● About this exercise: Write out the following listing's lines from the one with "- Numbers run" to the one with "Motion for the", exactly, with both included and no others.

======== Recorded information ========

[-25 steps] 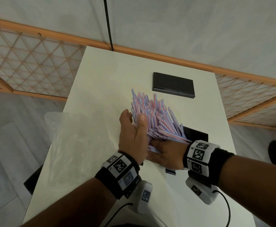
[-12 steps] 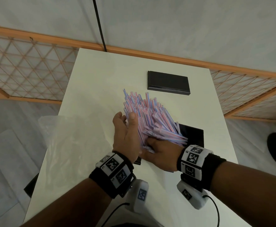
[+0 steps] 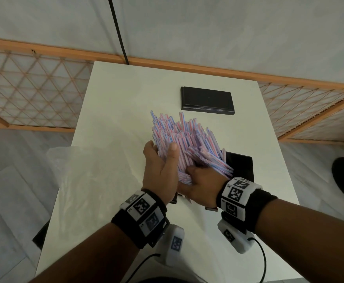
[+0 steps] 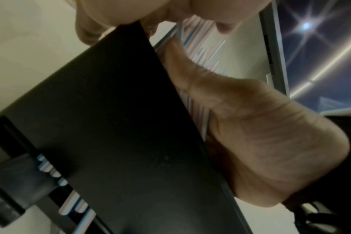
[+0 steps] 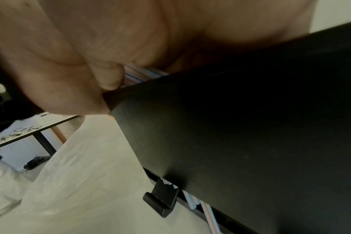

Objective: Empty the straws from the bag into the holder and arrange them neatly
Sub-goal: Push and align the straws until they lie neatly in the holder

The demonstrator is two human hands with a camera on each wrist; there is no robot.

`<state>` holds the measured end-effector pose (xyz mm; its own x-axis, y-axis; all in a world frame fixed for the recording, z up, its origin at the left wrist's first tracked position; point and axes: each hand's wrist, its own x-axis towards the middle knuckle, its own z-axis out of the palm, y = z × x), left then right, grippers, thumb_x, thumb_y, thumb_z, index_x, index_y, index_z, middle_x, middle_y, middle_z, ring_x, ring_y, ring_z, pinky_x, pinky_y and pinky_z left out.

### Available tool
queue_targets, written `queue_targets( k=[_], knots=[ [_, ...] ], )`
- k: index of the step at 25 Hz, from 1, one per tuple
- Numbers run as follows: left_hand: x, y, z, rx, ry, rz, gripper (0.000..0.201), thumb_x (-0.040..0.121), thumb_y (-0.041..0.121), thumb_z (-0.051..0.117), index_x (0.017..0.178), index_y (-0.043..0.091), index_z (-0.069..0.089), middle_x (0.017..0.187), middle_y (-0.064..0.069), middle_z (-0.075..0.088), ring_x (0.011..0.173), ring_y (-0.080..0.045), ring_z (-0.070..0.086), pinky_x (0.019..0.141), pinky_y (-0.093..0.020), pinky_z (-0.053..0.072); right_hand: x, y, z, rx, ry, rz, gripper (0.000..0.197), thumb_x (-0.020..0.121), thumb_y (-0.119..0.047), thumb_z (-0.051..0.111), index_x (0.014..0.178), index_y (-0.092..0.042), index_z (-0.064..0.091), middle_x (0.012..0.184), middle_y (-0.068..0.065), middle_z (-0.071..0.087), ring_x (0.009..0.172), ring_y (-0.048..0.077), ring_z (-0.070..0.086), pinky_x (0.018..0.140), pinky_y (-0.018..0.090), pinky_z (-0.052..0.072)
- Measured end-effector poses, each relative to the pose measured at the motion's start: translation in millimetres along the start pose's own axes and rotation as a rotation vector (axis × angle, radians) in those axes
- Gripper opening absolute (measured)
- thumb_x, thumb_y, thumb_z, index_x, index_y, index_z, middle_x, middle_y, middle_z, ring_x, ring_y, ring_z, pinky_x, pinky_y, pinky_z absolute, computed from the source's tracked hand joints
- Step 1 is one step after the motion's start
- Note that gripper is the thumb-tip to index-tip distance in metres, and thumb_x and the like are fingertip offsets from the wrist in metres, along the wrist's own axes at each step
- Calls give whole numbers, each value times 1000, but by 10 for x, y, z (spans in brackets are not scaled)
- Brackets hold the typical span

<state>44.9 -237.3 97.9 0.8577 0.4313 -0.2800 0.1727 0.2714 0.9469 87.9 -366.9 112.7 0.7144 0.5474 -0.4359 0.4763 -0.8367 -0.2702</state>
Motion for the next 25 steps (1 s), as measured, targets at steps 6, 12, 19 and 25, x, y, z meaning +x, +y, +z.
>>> queue_targets(
  k=[6, 12, 19, 25],
  knots=[
    [54, -40, -163, 192, -17, -32, 96, 70, 68, 75, 140, 14, 38, 121, 7, 68, 108, -8, 68, 99, -40, 55, -190, 20, -183, 160, -117, -12, 36, 86, -56, 65, 88, -21, 55, 71, -9, 55, 63, 13, 53, 65, 24, 40],
    [64, -49, -232, 610, -50, 54, 67, 63, 45, 92, 113, 21, 53, 103, 9, 64, 93, -13, 61, 75, -21, 47, -359, 233, -123, 257, -83, -10, 40, 84, -50, 69, 111, -22, 64, 93, -6, 70, 83, 14, 67, 79, 32, 54],
    [124, 51, -205, 768, -3, 201, 54, 66, 35, 91, 108, 19, 63, 107, -1, 72, 103, -23, 68, 82, -23, 45, -271, 22, -47, 287, -14, -20, 34, 91, -46, 62, 116, -23, 62, 95, -9, 58, 92, 15, 56, 74, 18, 33],
    [119, 197, -197, 798, 31, 211, 33, 69, 39, 88, 94, 26, 71, 96, 4, 78, 95, -20, 72, 74, -18, 42, -225, 8, -1, 283, -19, -17, 30, 84, -56, 61, 92, -27, 62, 87, -7, 61, 83, 15, 55, 75, 28, 44]
  ],
)
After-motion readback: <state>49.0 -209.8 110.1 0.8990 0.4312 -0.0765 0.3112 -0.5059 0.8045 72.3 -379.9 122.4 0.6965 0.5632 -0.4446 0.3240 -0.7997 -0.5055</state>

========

● Your solution:
- Numbers run as follows: left_hand: x, y, z, rx, ry, rz, gripper (0.000..0.201), thumb_x (-0.040..0.121), thumb_y (-0.041..0.121), thumb_z (-0.051..0.117), index_x (0.017..0.178), index_y (-0.043..0.091), index_z (-0.069..0.089), middle_x (0.017..0.187), middle_y (-0.064..0.069), middle_z (-0.075..0.088), ring_x (0.011..0.173), ring_y (-0.080..0.045), ring_z (-0.070..0.086), pinky_x (0.019..0.141), pinky_y (-0.093..0.020), pinky_z (-0.053..0.072); right_hand: x, y, z, rx, ry, rz, gripper (0.000..0.197), thumb_x (-0.020..0.121), thumb_y (-0.119..0.047), thumb_z (-0.051..0.111), index_x (0.014..0.178), index_y (-0.092..0.042), index_z (-0.064..0.091), middle_x (0.012..0.184), middle_y (-0.068..0.065), middle_z (-0.071..0.087), ring_x (0.009..0.172), ring_y (-0.048..0.077), ring_z (-0.070..0.086), pinky_x (0.018..0.140), pinky_y (-0.018..0.090), pinky_z (-0.052..0.072)
- Measured end-effector poses, each relative to the pose measured at the motion's start: translation in millimetres along the start pose's own axes and rotation as a rotation vector (axis × angle, radians) in those axes
- Gripper opening absolute (measured)
- thumb_x, thumb_y, thumb_z, index_x, index_y, index_z, middle_x, middle_y, middle_z, ring_x, ring_y, ring_z, pinky_x, pinky_y, pinky_z absolute, computed from the source's tracked hand joints
- Step 1 is one step after the motion's start
- Note that gripper is the thumb-tip to index-tip distance in metres, and thumb_x and the like are fingertip offsets from the wrist in metres, along the wrist's own axes at each step
- Calls give whole numbers, each value times 1000, but by 10 for x, y, z (spans in brackets are not scaled)
- Brackets hold the typical span

<state>44.9 -237.3 97.9 0.8577 0.4313 -0.2800 0.1727 0.2714 0.9469 87.9 -366.9 112.7 0.7144 0.5474 -0.4359 0.4763 -0.8367 -0.2702</state>
Motion for the next 25 steps (1 s), as measured, targets at steps 6, 12, 19 and 25, x, y, z meaning +x, +y, +z.

A complete answer has now been given to the exercise.